Batch Inference Scenarios

This repository contains scripts of coarse-to-fine evaluation for large language models, as detailed in the paper Towards Coarse-to-Fine Evaluation of Inference Efficiency for Large Language Models.

Batch Inference Scenarios

Utilize the following scripts to run batch inference scenarios. Parameters such as data_path, model_name_or_path, and backend can be adjusted to suit your specific needs:

python batching_inference.py --data_path data/short2short.json --model_name_or_path meta-llama/Llama-2-7b-chat-hf --backend vllm
python batching_inference.py --data_path data/short2long.json --model_name_or_path meta-llama/Llama-2-7b-chat-hf --backend mii --eval_batch_size 50
python batching_inference.py --data_path data/long2short.json --model_name_or_path meta-llama/Llama-2-7b-chat-hf --backend transformers --remove_row_delimiter --eval_batch_size 4
python batching_inference.py --data_path data/short-16k.json --model_name_or_path lmsys/vicuna-7b-v1.5-16k --backend vllm --ignore_eos --max_new_tokens 16000

Notes:

The remove_row_delimiter option helps avoid unintended new lines (\n) that some frameworks might generate, ensuring consistent text output length.
The ignore_eos option can be used to prevent the inclusion of End of Sentence tokens in outputs.

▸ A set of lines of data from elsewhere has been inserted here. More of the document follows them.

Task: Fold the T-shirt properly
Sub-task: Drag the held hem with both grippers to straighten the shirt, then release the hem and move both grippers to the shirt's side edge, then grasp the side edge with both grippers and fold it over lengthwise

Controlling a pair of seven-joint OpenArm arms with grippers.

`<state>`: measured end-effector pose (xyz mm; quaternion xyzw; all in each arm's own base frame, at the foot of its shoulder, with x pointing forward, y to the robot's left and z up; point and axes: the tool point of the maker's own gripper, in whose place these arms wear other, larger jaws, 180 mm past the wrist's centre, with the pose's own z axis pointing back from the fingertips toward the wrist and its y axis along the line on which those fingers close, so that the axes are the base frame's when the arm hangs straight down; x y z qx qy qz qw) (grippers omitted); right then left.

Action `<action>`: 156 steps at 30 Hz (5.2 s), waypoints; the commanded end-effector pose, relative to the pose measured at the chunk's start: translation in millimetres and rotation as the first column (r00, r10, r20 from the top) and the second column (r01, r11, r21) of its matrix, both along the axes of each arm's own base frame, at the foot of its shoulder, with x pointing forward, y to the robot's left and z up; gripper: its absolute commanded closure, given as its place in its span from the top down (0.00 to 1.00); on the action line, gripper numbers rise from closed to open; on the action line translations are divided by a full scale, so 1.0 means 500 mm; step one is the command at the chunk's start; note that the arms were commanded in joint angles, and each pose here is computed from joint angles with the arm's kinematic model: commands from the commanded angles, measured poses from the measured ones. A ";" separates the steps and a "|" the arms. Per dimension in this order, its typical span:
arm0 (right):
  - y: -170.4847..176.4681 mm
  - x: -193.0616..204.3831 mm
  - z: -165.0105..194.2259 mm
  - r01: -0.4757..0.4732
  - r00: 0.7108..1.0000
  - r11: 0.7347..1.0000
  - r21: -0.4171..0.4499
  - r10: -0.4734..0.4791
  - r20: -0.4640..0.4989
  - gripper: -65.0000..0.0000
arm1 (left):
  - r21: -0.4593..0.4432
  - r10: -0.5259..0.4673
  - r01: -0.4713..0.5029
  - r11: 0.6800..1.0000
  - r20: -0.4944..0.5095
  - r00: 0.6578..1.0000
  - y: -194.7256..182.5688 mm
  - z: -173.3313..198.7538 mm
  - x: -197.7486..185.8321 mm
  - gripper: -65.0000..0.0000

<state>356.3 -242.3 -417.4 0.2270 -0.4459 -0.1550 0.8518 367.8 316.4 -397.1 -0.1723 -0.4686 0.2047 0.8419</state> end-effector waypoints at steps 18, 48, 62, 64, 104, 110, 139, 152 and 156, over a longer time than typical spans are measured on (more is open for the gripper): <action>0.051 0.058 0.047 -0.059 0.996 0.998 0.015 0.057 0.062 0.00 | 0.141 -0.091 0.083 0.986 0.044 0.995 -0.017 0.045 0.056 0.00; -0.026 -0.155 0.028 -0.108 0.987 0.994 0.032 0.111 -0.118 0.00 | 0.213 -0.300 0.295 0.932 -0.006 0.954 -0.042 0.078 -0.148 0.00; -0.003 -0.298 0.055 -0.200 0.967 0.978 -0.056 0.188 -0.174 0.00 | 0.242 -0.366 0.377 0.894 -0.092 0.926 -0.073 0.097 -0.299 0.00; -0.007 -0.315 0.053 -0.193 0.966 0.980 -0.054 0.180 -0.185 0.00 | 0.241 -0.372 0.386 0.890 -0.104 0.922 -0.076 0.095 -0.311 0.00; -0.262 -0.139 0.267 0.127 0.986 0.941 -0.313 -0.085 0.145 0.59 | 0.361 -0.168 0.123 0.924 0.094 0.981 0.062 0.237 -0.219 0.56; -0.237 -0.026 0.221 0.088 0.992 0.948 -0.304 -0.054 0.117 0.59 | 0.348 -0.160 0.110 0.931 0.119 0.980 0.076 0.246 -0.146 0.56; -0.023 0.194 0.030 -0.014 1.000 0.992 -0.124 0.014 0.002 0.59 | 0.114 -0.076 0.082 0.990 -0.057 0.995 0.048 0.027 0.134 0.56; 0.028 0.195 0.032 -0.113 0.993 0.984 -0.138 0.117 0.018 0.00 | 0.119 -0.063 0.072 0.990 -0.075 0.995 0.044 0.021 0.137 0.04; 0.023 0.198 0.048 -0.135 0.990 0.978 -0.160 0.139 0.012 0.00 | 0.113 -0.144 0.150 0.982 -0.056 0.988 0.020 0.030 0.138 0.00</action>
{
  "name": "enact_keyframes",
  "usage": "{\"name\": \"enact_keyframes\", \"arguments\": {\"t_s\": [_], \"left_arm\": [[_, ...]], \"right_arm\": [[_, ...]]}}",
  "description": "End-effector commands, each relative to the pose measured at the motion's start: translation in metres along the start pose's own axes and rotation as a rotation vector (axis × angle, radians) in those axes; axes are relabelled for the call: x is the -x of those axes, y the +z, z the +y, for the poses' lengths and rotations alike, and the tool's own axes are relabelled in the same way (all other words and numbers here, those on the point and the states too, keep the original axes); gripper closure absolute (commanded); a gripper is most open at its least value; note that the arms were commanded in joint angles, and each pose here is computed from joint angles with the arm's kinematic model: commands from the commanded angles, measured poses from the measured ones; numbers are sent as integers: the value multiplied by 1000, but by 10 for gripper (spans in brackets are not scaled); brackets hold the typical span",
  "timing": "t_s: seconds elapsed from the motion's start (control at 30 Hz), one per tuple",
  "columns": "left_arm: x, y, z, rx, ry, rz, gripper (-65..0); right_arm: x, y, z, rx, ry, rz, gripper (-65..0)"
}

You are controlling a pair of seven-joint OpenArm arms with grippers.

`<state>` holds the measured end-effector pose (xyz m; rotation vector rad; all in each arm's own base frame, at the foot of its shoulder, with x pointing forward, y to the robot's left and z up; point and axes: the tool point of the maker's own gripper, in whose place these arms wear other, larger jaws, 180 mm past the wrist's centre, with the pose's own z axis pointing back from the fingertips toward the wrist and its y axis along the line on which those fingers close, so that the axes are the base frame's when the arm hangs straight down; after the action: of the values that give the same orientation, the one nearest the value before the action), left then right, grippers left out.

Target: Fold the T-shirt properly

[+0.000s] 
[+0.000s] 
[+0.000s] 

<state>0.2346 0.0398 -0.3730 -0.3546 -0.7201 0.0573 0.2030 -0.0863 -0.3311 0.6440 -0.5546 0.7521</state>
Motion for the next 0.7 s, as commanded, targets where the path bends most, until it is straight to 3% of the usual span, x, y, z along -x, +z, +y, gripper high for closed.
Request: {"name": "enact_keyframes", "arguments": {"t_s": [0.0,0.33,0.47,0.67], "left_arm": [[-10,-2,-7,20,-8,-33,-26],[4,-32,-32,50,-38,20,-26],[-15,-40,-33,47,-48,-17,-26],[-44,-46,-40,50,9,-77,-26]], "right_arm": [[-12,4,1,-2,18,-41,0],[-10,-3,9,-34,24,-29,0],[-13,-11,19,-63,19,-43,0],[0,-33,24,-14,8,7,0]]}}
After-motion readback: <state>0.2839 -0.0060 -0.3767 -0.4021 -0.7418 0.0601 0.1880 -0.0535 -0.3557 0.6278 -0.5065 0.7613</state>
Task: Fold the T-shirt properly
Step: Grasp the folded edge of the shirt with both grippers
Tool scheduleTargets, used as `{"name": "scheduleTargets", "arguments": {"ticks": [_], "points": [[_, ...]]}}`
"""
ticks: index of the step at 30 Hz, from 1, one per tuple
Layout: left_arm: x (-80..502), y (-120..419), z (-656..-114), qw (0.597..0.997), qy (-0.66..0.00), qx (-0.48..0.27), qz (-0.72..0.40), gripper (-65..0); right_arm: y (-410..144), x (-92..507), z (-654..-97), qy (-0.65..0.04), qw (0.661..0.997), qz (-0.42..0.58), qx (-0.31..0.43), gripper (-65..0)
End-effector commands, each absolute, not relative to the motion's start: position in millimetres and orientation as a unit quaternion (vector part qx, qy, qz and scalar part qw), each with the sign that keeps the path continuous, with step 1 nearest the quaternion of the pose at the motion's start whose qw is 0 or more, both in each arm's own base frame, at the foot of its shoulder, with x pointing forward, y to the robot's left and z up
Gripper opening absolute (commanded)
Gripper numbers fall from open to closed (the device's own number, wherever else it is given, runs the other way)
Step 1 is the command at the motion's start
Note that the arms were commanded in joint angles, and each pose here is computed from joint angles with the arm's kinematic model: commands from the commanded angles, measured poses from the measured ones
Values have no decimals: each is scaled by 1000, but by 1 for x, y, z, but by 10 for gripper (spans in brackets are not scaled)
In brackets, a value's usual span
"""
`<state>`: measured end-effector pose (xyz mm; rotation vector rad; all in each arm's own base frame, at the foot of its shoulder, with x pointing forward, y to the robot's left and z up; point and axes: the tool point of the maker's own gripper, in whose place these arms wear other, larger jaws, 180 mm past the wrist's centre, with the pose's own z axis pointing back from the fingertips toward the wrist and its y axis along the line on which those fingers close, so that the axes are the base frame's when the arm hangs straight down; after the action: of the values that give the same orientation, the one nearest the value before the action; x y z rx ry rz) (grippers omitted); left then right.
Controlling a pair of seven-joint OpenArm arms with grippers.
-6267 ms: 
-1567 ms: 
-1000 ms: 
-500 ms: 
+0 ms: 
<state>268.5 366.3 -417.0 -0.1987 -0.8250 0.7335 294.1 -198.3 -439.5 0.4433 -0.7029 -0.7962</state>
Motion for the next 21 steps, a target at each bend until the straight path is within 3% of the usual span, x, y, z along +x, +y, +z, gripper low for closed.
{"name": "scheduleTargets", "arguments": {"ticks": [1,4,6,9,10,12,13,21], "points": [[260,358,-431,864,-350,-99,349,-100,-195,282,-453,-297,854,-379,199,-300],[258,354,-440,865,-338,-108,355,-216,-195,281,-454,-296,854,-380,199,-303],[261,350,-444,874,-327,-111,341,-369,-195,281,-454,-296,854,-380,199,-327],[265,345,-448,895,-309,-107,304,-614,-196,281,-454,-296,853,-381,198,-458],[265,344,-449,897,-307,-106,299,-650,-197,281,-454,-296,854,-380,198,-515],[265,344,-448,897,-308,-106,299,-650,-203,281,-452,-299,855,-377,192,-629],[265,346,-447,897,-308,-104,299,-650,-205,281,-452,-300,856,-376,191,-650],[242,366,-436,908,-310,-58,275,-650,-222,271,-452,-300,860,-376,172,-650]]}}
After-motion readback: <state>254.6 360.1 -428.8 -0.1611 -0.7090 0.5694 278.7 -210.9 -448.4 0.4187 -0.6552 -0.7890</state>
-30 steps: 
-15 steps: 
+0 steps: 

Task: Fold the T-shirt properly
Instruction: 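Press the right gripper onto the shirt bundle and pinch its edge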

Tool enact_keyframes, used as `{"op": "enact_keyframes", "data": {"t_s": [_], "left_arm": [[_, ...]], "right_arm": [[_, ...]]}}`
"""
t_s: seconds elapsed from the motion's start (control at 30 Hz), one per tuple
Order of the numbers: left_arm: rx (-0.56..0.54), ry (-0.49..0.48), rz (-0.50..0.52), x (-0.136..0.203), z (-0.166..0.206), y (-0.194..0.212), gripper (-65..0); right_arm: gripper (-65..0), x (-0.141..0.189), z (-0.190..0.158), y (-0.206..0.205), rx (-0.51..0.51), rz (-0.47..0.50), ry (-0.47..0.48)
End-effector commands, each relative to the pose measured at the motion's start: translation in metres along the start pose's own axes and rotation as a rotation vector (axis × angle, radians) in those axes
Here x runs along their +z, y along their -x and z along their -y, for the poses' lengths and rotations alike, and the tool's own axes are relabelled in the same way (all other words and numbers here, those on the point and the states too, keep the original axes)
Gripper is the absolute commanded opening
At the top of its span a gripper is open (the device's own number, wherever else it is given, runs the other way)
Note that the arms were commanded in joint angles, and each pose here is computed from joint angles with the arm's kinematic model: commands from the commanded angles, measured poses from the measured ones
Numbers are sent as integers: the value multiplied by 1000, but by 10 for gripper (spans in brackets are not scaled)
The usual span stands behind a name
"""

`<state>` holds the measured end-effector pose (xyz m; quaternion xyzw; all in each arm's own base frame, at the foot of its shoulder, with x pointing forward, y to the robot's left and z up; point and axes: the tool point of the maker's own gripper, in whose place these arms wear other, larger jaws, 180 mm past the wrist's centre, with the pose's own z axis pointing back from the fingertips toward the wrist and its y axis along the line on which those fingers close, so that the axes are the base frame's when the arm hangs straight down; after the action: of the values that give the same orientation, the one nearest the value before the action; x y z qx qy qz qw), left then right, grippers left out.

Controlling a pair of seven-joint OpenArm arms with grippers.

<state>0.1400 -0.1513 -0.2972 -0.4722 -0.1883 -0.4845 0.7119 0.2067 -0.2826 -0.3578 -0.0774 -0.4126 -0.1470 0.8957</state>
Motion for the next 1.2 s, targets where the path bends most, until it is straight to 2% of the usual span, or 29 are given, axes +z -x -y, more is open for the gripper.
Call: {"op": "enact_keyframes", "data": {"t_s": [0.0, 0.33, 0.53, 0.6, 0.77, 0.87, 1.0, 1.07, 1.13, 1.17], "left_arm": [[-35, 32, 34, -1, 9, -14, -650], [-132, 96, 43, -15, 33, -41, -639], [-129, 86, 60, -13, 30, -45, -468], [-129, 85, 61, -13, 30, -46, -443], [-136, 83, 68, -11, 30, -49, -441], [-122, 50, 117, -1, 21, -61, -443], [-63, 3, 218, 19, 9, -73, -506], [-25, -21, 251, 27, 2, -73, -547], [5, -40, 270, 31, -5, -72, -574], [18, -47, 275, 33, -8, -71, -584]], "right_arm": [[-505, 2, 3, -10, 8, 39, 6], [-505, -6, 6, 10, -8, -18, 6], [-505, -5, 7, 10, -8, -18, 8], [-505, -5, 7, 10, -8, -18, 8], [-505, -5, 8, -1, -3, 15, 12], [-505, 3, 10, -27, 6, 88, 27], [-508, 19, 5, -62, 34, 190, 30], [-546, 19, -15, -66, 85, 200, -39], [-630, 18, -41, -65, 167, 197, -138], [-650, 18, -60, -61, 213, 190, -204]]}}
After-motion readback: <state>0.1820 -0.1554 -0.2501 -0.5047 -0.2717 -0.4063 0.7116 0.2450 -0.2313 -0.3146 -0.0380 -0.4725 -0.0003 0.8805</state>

Serving Inference Scenarios

vLLM Server

Launch a vLLM server with the following command:

python -m vllm.entrypoints.api_server --port 8000 --model meta-llama/Llama-2-7b-chat-hf --dtype bfloat16

Evaluate the server with these commands:

python serving_inference.py --backend vllm --api_url http://127.0.0.1:8000/generate --data_path data/short2short.json --request_rate 2
python serving_inference.py --backend vllm --api_url http://127.0.0.1:8000/generate --data_path data/short2long.json --request_rate 2
python serving_inference.py --backend vllm --api_url http://127.0.0.1:8000/generate --data_path data/long2short.json --request_rate 2

The data_path, api_url, and request_rate in the above command line commands can be modified as needed.

DeepSpeed-MII Server

Launch a DeepSpeed-MII server using:

python launch_mii.py --model_name_or_path meta-llama/Llama-2-7b-chat-hf --max_length 4096 --gpu_id 0

Evaluate the server with these commands:

python serving_inference.py --backend mii --api_url http://127.0.0.1:18000/mii/Llama-2-13b-chat-hf --data_path data/short2short.json --request_rate 2
python serving_inference.py --backend mii --api_url http://127.0.0.1:18000/mii/Llama-2-13b-chat-hf --data_path data/short2long.json --request_rate 2
python serving_inference.py --backend mii --api_url http://127.0.0.1:18000/mii/Llama-2-13b-chat-hf --data_path data/long2short.json --request_rate 2

Modifiable Parameters:

data_path, api_url, and request_rate can be adjusted according to your scenario requirements to achieve optimal results.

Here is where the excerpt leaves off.